Gilberto Chierice, professor aposentado da Universidade de São Paulo
O misterioso Fernando
O publicitário Paulo Roxo, denunciado pelo Ministério Público como
operador de Gim Argello (PTB-AL), encaminhou ao ex-senador uma notícia
de jornal indicando negociações de cargos no segundo mandato de Dilma
Rousseff. Àquela época, o ex-parlamentar já estava sem mandato. Roxo
cita a articulação do vice-presidente, Michel Temer, que, em maio de
2015, cuidava de tentar aprovar o ajuste fiscal no Congresso. Em 5 de
maio do ano passado, o publicitário avisa Gim, por correio eletrônico,
de notícia da Folha de S.Paulo sobre 120 cargos à espera de nomeações.
Ele explica que 50 nomeações sairiam naquela mesma semana e havia outras
70 “na fila, tudo via vice”.
“Precisamos saber se houve aquela conversa do Fernando com ele”, diz
Roxo no email. “Vc conseguiu falar com ele e saber se eles já tinham se
falado?”, pergunta o publicitário a Gim. Procurado, o advogado de Roxo,
Daniel Gerber, não quis esclarecer a qual Fernando seu cliente se
referia porque o material apreendido é sigiloso.
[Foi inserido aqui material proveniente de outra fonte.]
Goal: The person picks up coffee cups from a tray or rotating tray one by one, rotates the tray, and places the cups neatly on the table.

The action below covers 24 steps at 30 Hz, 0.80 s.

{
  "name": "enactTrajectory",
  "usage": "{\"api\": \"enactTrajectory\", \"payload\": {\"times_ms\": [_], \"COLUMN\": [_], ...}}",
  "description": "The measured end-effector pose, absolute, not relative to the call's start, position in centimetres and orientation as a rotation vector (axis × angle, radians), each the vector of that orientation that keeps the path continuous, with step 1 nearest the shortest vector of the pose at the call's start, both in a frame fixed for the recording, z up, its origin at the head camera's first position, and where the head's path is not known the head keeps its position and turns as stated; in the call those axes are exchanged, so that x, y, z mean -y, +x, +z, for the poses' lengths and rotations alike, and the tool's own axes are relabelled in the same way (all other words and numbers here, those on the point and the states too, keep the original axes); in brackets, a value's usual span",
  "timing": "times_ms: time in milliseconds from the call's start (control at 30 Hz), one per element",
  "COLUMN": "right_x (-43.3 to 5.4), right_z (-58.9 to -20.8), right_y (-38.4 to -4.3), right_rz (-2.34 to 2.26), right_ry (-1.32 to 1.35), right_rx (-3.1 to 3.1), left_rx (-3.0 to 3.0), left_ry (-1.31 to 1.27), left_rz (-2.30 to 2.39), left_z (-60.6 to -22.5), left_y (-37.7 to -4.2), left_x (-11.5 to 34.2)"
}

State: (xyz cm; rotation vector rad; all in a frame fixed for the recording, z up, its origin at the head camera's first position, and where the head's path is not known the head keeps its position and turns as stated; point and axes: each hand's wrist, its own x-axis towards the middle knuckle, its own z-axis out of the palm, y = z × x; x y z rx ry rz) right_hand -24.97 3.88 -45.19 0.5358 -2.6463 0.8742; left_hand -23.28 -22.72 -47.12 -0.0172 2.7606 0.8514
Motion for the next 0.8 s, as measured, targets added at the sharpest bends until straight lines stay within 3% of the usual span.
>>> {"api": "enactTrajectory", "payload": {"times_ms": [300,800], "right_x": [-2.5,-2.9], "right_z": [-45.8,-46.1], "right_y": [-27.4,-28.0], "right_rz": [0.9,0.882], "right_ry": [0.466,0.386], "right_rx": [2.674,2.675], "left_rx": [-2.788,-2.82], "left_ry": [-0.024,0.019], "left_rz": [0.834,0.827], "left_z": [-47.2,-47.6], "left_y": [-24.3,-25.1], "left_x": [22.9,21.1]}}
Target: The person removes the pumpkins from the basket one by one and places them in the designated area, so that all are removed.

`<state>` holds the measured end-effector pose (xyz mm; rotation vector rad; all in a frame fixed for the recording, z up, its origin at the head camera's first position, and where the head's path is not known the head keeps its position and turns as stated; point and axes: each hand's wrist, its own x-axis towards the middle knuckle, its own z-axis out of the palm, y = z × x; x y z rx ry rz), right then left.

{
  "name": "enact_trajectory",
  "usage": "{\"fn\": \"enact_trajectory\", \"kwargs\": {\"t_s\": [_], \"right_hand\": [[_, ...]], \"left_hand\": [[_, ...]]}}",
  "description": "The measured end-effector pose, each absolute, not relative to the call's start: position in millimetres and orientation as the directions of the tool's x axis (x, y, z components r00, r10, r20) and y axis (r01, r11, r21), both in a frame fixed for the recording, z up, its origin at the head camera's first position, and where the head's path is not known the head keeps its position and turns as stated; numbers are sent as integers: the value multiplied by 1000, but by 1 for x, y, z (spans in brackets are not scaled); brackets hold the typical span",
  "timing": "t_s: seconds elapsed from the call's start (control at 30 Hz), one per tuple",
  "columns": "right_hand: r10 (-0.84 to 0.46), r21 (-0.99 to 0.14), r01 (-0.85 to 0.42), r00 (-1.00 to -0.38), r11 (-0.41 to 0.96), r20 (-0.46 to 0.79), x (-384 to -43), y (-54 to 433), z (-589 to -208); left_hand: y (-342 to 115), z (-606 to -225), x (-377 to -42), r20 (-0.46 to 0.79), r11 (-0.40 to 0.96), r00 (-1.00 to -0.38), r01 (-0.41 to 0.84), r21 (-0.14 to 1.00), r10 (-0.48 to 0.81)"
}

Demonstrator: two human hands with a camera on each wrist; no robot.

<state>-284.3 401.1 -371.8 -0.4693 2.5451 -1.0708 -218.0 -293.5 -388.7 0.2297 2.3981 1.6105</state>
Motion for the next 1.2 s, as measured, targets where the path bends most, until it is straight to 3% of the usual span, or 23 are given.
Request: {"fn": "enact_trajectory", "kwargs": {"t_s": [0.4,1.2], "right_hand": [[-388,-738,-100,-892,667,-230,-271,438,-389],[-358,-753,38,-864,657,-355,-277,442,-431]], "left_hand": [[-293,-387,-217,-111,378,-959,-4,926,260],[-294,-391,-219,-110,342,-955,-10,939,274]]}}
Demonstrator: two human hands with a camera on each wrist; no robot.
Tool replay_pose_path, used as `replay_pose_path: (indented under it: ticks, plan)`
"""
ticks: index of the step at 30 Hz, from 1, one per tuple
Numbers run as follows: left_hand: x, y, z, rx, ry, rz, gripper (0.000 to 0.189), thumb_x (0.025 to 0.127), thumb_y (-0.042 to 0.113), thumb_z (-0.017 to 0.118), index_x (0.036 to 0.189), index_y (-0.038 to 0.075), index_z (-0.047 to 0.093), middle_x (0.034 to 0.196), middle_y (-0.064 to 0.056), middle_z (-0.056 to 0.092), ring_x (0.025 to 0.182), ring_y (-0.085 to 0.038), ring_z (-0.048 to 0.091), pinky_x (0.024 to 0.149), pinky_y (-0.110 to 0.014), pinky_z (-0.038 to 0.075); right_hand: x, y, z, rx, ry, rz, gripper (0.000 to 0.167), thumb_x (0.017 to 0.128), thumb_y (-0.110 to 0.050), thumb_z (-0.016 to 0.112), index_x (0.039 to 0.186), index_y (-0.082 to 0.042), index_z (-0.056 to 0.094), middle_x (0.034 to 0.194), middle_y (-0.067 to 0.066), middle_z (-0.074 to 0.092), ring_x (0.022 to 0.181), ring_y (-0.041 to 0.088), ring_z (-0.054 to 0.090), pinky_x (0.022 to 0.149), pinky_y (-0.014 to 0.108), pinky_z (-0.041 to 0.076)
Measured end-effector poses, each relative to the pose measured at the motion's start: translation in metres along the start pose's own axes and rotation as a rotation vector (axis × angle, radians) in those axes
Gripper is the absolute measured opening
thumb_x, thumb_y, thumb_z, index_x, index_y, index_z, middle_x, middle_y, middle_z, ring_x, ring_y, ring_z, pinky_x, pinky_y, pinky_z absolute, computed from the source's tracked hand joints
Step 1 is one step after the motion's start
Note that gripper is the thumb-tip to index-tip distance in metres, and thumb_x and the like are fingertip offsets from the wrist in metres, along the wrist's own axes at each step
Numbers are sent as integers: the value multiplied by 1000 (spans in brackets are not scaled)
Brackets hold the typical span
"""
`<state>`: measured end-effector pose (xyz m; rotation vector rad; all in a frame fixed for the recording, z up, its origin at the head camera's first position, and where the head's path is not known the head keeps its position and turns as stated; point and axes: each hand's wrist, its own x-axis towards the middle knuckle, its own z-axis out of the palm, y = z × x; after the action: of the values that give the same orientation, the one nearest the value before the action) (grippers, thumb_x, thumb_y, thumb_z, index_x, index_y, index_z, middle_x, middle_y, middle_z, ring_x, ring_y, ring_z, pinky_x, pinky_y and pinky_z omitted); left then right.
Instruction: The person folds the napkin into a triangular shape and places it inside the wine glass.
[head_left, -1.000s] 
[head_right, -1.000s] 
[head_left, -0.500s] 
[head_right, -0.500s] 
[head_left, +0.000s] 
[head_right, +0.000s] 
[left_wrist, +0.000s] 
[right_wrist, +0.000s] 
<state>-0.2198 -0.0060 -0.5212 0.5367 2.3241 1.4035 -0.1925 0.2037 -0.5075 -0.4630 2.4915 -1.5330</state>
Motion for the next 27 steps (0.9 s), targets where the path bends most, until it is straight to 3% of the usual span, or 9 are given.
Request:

A assessoria do Planalto afirmou ao Correio que Michel Temer não se
recorda de um eventual pedido de cargos por parte de Gim e disse crer
que, se isso aconteceu, foi por meio de outra pessoa, porque Argello não
era mais parlamentar. A reportagem procurou a assessoria do senador
Fernando Collor (ex-PTB, hoje no PTC-AL), mas ela não esclareceu se ele
fez algum pedido em nome do ex-senador. Interlocutores de Collor
disseram que ele não obteve cargos em nome de Gim.
Da mesma forma, o ex-senador disse a interlocutores ouvidos pelo
Correio que tem “zero cargos” no governo de Dilma ou de Michel Temer.